Myofascial release is a manual technique which may provide an effective means to treat fascial restrictions in the body.
Sustained gentle pressure is applied directly to the restricted area to allow the fascia to elongate naturally. Restriction in one part of the body may cause symptoms locally or further afield where other tissues are taking the strain. Imagine strongly pinching a sheet smoothed out flat on a bed - a 'knot' is formed at this point but you can see lines of 'tension' radiating out from that point. The areas of tension are felt by sensitive hands and followed so that it might be necessary to treat the feet even if a headache is the symptom.
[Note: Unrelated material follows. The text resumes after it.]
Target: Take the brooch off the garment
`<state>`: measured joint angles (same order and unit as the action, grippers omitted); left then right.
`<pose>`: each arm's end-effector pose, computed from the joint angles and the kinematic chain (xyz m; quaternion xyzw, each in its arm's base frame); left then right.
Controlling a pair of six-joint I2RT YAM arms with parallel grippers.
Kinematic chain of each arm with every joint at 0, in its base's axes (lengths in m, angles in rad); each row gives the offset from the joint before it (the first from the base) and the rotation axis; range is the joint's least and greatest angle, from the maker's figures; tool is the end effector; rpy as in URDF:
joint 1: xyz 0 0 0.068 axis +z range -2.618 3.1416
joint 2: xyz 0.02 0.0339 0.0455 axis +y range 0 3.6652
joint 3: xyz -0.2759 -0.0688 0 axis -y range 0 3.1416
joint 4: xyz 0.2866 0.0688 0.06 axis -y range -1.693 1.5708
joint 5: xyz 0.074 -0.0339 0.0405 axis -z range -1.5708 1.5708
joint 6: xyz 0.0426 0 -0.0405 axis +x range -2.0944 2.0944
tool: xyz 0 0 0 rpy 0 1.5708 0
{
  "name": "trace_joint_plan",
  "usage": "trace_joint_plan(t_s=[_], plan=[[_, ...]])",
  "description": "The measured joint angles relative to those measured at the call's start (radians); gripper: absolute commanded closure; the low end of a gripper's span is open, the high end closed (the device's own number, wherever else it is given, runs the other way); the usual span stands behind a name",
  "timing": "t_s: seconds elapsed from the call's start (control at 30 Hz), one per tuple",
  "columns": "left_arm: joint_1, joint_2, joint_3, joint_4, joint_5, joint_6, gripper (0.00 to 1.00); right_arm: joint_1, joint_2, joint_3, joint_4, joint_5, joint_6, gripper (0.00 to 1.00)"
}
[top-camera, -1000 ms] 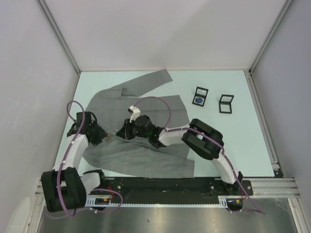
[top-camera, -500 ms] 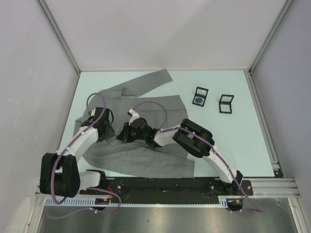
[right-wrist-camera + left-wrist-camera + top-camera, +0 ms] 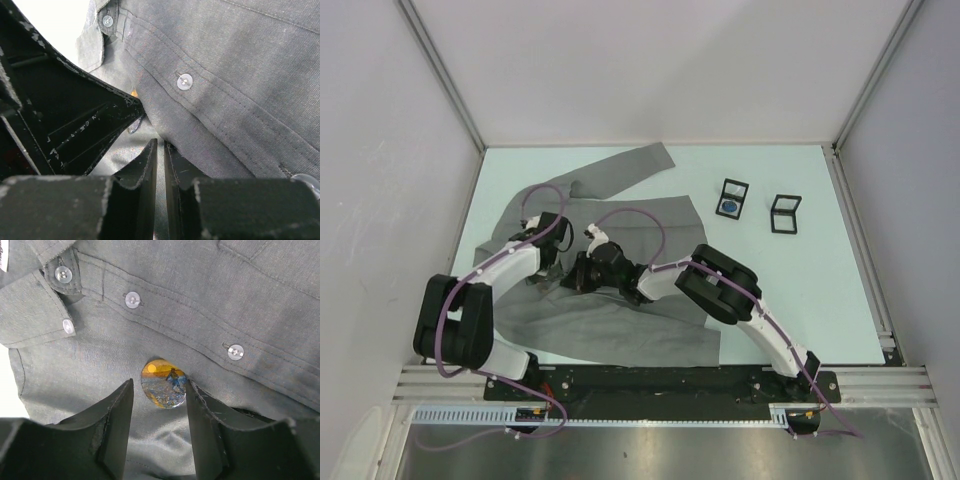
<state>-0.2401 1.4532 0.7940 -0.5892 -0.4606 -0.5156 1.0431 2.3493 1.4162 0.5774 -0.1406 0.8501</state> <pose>0.2828 -0.0497 0.1530 -0.1682 0.9468 0.1518 0.2284 0.2675 0.4708 0.0749 -0.1188 0.8113 0.4958 0.2860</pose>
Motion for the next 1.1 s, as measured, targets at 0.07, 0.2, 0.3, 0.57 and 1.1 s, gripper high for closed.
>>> trace_joint_plan(t_s=[0.07, 0.2, 0.3, 0.57, 1.1], plan=[[-0.002, 0.0, 0.0, 0.0, -0.002, 0.0, 0.46, 0.0, 0.0, 0.0, -0.001, 0.0, 0.006, 0.85], [-0.018, 0.021, 0.0, 0.002, -0.006, 0.0, 0.44, -0.001, 0.0, 0.0, -0.002, 0.0, 0.011, 0.85], [-0.026, 0.036, 0.0, 0.004, -0.006, 0.0, 0.45, -0.001, 0.0, 0.0, -0.002, -0.001, 0.014, 0.85], [-0.026, 0.053, 0.0, 0.003, -0.008, -0.009, 0.64, -0.003, 0.0, 0.0, -0.004, -0.008, 0.014, 0.85], [-0.026, -0.113, -0.002, -0.004, -0.008, -0.019, 0.99, -0.006, -0.001, 0.01, -0.009, -0.093, -0.066, 0.78]])
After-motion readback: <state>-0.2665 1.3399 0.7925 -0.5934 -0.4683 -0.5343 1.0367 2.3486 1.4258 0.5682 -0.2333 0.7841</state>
A number of other physical, hands on techniques may also be used.
Myofascial Release (MFR), as well as resolving physical trauma, may also help to release emotional trauma and has been described as the "missing link in health care" as it truly provides a holistic treatment. It is suitable for all ages and in pregnancy.
What is fascia ?
'Myo' means muscle and 'fascia' (pronounced fash-uh) means band. Fascia is a connective tissue: it is a 3 dimensional web which connects every part of our body and, when healthy, cushions, protects, stabilises and supports it. Fascia is probably most easily recognised as the tougher, shiney whitish tissue in a piece of meat. In this instance it serves to surround and seperate the individual muscles to allow them to glide smoothly over each other and also provide a protective route through which nerves and blood and lymphatic vessels can pass.
But fascia comes in different forms depending on the ratio of it's components: elastin, collagen and the ground substance. Collagen is a fibrous protein which provides strength and stability. Elastin, as the name suggests, is an elastic fibre, allowing the fascia to stretch to the full length of the collagen fibre but then springing back into shape while the collagen aims to prevent the fascia from being overstretched. The ground substance is jelly-like and is the substances in which the collagen and elastin, (plus the cells that make these 2 proteins) are embedded. It is 60-70% water and acts like a shock absorber and lubricates the fibres within it, allowing them to glide over each other. It also allows nutrients, oxygen, hormones, antibodies, etc to pass through it. Therefore if the ground substance is not healthy it will not be able to do it's jobs properly and effect the health of the cells within it.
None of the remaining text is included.